• [Instructions for the task] Find the lines below that contain "table" and tally them. Return only the total.
Content starts
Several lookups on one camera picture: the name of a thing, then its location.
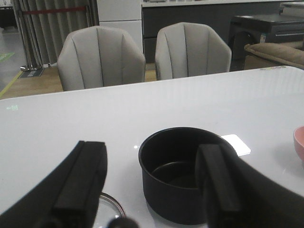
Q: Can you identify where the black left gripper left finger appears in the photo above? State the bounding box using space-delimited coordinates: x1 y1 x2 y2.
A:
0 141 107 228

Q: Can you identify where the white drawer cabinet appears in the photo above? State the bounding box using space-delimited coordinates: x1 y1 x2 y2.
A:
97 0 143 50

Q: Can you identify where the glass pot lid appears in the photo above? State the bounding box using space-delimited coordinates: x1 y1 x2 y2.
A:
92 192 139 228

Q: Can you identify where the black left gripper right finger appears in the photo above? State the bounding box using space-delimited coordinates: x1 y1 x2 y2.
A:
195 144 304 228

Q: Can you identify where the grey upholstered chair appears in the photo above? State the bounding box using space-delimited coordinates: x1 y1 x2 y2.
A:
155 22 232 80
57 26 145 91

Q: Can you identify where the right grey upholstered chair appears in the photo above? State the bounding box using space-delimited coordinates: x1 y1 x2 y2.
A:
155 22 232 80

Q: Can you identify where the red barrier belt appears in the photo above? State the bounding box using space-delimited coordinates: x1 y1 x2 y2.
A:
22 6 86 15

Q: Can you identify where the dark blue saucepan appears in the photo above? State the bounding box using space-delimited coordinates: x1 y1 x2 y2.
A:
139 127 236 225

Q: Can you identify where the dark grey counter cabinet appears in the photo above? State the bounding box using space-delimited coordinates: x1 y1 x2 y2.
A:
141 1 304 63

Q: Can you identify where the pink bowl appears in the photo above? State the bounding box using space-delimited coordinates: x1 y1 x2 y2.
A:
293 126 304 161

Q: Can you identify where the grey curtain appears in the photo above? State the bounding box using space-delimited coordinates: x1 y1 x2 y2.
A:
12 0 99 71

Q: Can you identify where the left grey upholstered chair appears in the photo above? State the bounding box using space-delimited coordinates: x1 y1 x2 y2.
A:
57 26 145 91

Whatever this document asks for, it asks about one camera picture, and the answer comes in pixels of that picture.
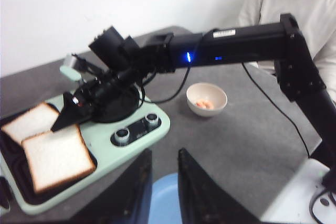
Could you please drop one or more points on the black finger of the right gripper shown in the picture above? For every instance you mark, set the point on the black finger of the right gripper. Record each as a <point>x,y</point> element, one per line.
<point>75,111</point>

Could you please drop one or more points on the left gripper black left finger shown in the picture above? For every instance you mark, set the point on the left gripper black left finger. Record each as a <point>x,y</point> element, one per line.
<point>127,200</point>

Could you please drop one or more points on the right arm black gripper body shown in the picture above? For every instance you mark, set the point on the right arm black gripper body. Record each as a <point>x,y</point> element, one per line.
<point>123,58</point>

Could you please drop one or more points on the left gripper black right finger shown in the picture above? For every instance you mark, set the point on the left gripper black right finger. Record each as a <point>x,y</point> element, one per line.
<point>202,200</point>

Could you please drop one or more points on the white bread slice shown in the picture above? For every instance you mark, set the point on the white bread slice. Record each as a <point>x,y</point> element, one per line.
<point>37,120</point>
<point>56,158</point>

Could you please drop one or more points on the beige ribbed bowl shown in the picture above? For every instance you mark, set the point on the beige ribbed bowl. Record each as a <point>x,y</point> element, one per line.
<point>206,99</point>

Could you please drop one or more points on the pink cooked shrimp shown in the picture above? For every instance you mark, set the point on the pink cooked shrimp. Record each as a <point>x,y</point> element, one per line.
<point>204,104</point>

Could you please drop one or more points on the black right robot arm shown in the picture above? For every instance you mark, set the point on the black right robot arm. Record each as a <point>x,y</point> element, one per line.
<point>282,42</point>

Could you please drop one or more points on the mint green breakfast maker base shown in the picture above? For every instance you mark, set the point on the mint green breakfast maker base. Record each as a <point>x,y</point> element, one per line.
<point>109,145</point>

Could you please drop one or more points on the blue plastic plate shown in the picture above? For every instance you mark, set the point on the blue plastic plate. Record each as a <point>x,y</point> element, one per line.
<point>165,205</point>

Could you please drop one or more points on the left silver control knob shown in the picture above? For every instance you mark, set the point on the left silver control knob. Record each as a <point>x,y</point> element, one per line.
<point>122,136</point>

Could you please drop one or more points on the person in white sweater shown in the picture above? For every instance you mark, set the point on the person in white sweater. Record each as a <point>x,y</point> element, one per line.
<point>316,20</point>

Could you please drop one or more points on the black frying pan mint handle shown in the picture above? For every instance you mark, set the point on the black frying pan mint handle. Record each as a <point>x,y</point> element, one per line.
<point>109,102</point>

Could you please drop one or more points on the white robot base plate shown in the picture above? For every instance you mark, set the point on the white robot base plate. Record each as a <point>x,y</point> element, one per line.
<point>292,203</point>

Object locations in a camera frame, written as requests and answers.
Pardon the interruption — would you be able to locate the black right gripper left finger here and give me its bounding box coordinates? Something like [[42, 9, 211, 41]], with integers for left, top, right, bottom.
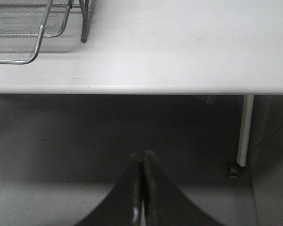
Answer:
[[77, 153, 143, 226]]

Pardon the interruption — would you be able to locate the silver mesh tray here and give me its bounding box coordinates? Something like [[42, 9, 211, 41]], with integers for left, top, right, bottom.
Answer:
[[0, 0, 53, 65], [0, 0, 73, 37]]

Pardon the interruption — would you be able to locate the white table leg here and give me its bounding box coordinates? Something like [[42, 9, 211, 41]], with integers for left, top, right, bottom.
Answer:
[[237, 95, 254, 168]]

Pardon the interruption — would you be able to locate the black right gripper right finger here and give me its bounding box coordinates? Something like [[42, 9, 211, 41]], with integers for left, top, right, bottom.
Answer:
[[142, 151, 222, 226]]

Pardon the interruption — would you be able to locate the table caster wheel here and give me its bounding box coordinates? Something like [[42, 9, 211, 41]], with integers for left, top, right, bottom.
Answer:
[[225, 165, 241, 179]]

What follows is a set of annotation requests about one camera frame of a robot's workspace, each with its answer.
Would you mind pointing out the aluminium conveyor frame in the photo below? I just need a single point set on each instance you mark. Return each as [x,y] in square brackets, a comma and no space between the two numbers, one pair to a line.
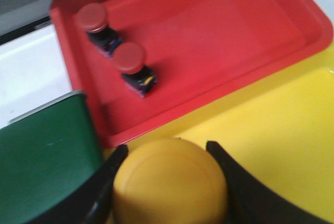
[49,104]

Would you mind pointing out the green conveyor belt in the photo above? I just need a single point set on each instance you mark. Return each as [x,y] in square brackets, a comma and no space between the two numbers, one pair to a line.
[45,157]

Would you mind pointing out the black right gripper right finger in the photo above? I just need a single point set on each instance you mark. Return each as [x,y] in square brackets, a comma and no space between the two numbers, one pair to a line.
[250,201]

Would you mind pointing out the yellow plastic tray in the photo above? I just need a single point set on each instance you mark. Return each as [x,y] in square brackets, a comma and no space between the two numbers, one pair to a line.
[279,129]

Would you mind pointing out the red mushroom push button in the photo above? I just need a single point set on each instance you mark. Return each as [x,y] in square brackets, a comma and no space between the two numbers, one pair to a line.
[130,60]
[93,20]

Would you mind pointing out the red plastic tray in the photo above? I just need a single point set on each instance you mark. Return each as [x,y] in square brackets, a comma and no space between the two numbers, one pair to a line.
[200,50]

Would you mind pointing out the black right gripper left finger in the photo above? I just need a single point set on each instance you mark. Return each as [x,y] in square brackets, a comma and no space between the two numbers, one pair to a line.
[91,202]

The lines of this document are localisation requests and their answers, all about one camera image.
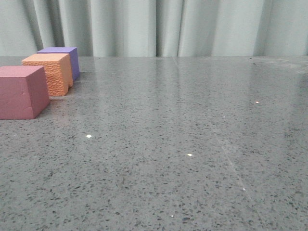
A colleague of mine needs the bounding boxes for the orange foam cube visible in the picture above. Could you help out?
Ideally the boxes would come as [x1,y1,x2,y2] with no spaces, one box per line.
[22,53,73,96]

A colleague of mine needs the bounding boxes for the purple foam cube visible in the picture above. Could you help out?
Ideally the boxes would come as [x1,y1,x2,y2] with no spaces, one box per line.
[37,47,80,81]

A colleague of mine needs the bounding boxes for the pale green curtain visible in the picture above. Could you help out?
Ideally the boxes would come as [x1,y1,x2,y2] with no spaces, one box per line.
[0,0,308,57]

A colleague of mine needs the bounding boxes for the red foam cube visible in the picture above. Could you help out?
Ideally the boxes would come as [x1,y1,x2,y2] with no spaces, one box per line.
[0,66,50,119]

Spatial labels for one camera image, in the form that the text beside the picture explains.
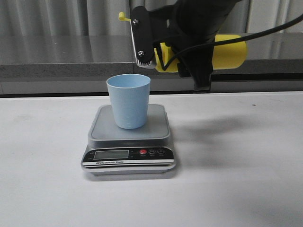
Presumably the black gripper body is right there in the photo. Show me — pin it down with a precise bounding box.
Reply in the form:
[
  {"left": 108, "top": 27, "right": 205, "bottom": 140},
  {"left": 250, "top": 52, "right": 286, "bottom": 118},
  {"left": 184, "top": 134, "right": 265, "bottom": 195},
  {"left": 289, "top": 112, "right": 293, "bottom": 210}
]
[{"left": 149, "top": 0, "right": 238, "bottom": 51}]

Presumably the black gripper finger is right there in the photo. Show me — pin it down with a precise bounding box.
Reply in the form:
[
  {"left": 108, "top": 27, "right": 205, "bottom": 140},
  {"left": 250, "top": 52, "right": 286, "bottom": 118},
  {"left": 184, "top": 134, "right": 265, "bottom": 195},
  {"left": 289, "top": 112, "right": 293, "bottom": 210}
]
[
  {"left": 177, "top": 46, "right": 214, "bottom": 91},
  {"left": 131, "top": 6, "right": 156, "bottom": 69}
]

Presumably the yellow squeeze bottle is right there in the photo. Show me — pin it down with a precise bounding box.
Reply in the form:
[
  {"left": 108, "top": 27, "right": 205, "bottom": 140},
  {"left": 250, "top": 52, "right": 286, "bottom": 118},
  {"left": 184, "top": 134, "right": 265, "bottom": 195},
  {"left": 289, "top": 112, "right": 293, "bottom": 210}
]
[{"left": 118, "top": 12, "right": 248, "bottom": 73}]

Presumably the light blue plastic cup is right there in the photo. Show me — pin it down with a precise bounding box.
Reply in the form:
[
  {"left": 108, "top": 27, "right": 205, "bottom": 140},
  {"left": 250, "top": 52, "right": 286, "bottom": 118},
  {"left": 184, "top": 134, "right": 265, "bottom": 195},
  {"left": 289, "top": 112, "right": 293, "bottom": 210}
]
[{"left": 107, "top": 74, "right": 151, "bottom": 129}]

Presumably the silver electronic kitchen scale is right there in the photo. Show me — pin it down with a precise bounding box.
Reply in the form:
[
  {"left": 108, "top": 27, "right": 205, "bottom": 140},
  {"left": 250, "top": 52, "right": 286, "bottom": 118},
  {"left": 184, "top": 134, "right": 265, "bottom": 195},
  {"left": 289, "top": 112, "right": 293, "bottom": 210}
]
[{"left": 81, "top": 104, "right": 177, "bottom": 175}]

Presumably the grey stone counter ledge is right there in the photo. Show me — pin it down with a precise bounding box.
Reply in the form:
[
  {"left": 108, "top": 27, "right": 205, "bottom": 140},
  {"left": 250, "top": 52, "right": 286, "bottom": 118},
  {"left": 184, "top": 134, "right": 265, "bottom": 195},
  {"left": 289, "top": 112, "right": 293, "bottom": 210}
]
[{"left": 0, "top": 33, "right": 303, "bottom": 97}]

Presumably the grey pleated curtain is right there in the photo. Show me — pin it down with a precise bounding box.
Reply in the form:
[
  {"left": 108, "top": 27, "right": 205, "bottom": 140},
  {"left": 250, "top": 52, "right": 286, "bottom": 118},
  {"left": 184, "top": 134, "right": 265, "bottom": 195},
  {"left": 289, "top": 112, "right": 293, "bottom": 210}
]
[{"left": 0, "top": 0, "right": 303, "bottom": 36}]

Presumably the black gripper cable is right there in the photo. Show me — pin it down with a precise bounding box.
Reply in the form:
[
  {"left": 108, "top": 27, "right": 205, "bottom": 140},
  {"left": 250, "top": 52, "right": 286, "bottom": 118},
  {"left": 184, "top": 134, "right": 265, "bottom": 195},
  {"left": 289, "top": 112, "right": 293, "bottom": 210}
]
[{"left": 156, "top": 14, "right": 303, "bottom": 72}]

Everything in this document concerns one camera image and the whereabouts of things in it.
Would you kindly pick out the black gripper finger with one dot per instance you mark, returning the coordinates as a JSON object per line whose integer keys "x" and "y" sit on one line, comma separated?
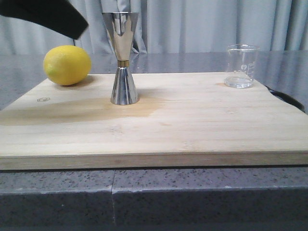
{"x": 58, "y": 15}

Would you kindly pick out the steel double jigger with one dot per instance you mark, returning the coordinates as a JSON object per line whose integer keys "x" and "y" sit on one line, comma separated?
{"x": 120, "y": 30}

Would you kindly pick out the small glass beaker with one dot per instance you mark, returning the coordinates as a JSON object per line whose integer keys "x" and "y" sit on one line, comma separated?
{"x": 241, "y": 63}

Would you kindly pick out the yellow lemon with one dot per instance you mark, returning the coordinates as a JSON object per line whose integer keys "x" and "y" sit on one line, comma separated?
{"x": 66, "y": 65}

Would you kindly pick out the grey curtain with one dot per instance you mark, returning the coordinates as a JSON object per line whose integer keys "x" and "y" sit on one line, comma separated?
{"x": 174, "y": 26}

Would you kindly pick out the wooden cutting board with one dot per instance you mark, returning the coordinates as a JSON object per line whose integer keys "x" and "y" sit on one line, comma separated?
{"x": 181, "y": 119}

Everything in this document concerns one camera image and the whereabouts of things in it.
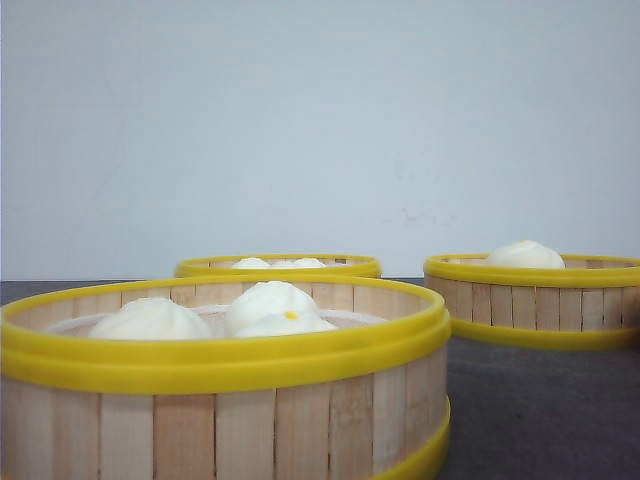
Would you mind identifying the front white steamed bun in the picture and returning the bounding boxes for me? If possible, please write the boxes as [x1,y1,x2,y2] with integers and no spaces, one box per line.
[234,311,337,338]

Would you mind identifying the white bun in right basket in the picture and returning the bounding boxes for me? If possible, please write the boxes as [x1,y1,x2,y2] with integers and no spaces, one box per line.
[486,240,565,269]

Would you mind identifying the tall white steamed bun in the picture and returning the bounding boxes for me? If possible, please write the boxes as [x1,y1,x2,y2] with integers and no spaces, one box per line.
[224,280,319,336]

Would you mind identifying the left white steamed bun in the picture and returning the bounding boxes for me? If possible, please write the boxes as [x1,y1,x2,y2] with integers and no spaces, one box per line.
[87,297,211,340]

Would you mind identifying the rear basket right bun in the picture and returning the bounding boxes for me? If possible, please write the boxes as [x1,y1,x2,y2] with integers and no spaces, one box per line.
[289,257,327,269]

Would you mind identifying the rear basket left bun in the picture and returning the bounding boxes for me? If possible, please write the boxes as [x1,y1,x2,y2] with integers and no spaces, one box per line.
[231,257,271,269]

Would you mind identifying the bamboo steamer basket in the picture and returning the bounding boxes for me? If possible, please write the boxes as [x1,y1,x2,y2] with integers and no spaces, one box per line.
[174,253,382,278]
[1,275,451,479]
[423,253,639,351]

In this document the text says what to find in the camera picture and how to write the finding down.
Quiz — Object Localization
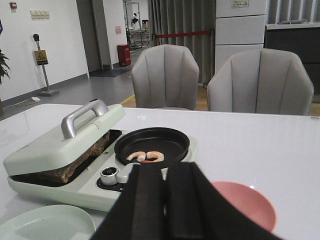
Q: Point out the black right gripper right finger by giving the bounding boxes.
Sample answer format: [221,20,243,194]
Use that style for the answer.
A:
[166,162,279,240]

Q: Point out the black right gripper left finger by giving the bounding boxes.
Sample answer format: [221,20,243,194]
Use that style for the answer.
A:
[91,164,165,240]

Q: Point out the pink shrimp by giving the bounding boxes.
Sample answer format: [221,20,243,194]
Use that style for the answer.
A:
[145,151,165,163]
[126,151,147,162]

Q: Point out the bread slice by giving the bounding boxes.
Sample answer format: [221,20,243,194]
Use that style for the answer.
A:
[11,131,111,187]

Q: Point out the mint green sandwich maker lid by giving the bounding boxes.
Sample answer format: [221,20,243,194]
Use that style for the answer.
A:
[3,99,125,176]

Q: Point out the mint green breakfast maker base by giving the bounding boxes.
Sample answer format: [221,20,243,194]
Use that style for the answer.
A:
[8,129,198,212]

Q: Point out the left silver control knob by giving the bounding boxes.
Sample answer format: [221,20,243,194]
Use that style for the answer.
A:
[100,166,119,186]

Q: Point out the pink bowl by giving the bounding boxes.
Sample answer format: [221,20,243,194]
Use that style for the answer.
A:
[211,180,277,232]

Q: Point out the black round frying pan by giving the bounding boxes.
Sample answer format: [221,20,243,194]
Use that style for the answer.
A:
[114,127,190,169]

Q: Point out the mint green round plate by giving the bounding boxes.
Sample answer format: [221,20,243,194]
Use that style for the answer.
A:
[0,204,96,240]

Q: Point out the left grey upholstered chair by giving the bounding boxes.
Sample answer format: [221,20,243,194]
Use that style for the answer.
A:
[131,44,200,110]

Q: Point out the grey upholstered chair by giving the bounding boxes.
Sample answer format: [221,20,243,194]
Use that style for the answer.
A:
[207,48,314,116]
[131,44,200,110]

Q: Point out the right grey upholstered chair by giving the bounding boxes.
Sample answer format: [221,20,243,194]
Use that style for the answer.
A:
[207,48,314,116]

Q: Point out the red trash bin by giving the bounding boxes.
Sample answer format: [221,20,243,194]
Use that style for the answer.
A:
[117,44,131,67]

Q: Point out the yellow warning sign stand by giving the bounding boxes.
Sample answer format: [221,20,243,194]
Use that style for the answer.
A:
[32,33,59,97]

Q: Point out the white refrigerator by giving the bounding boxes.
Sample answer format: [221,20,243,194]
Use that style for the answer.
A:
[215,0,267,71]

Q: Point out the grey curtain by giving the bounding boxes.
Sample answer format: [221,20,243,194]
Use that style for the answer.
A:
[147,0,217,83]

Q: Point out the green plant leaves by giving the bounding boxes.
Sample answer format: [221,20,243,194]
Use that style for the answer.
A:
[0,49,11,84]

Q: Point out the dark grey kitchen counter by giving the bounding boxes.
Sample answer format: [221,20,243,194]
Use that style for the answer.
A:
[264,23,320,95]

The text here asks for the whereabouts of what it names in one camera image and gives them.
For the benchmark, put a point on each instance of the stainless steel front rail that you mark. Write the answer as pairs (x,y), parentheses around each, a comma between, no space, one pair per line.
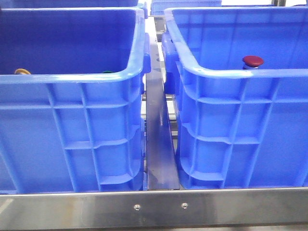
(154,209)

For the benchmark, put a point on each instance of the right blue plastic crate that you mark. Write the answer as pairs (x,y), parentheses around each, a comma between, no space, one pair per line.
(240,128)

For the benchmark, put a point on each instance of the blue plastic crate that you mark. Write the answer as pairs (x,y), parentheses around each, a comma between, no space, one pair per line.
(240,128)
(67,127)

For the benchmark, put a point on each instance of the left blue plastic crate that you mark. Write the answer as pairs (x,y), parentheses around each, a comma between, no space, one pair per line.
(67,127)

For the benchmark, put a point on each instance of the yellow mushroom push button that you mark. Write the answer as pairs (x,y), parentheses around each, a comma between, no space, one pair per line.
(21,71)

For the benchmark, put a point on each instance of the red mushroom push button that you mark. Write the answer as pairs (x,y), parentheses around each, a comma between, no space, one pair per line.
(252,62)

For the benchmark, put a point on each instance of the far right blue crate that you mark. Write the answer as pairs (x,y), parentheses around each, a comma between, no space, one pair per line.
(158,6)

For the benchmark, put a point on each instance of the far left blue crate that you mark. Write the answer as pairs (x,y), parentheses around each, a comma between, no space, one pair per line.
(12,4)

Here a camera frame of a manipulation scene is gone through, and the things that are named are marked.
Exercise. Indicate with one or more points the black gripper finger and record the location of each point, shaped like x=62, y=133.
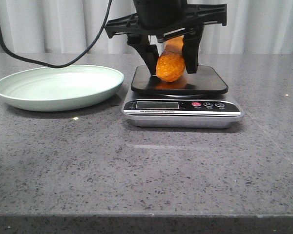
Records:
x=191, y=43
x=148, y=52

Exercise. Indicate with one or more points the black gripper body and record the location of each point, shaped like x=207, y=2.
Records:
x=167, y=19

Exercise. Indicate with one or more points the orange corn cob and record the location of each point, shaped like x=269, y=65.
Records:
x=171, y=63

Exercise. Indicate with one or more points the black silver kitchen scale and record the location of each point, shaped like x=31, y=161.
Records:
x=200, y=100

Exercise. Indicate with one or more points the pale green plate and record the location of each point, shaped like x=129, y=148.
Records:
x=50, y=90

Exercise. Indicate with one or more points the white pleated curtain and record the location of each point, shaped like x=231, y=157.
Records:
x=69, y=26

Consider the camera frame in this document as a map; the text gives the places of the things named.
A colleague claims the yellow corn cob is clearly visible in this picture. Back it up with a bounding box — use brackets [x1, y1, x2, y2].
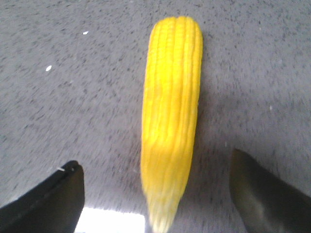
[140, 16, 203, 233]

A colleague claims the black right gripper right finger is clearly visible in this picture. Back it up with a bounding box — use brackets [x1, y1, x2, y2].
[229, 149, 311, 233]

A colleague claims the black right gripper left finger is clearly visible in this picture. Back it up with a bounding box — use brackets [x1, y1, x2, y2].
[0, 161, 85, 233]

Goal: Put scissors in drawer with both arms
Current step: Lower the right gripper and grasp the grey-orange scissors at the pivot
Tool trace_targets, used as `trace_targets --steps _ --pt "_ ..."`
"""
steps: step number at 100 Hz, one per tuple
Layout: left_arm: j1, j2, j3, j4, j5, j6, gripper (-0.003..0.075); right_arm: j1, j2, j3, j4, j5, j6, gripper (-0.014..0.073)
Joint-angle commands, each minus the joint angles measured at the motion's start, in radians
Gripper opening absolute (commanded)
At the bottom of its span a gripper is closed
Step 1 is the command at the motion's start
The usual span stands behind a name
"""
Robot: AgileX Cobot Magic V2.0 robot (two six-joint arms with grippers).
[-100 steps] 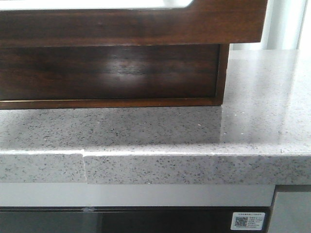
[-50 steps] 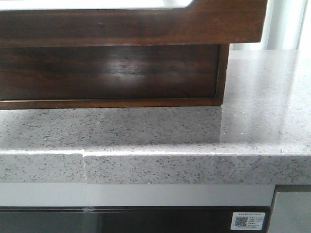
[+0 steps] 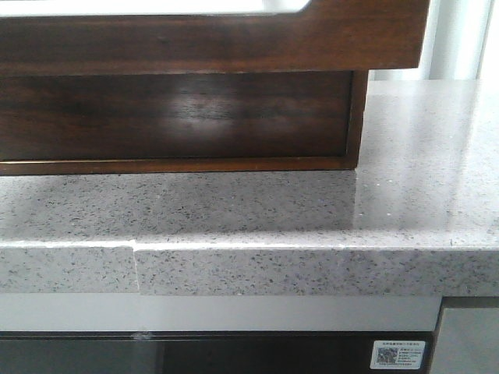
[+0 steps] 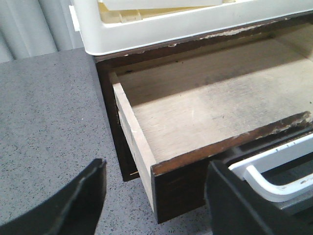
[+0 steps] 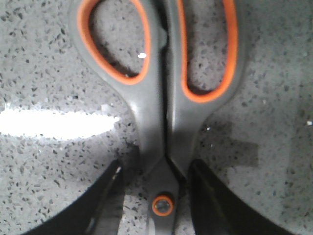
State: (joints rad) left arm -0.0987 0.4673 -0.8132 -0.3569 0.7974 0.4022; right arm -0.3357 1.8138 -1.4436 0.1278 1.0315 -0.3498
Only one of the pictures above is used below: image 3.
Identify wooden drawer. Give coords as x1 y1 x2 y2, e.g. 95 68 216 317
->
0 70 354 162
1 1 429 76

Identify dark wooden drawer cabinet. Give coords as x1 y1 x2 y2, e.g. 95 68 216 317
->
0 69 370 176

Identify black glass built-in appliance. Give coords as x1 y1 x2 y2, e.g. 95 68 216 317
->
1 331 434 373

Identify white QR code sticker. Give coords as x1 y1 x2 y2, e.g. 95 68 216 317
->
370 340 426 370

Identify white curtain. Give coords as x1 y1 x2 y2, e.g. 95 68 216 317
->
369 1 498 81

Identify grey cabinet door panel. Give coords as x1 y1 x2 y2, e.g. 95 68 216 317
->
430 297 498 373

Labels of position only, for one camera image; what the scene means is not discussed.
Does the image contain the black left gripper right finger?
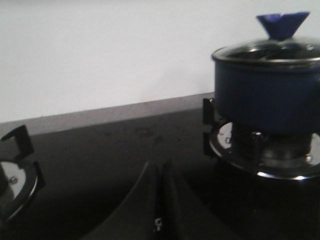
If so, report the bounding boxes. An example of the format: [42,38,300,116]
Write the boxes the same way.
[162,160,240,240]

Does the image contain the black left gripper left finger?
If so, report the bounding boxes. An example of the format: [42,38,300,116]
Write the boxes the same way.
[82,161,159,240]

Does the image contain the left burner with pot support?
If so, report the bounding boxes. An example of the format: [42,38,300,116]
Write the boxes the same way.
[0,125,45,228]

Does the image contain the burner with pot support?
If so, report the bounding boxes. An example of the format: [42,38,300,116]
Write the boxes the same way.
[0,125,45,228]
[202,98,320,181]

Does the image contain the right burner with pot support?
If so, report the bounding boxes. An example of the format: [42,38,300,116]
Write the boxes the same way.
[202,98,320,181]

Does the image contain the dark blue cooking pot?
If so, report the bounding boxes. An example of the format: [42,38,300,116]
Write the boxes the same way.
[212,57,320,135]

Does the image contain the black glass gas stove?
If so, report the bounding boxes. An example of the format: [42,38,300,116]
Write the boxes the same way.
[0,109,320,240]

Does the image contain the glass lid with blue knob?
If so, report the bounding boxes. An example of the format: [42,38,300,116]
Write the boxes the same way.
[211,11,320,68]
Content ends
• [Answer section] 2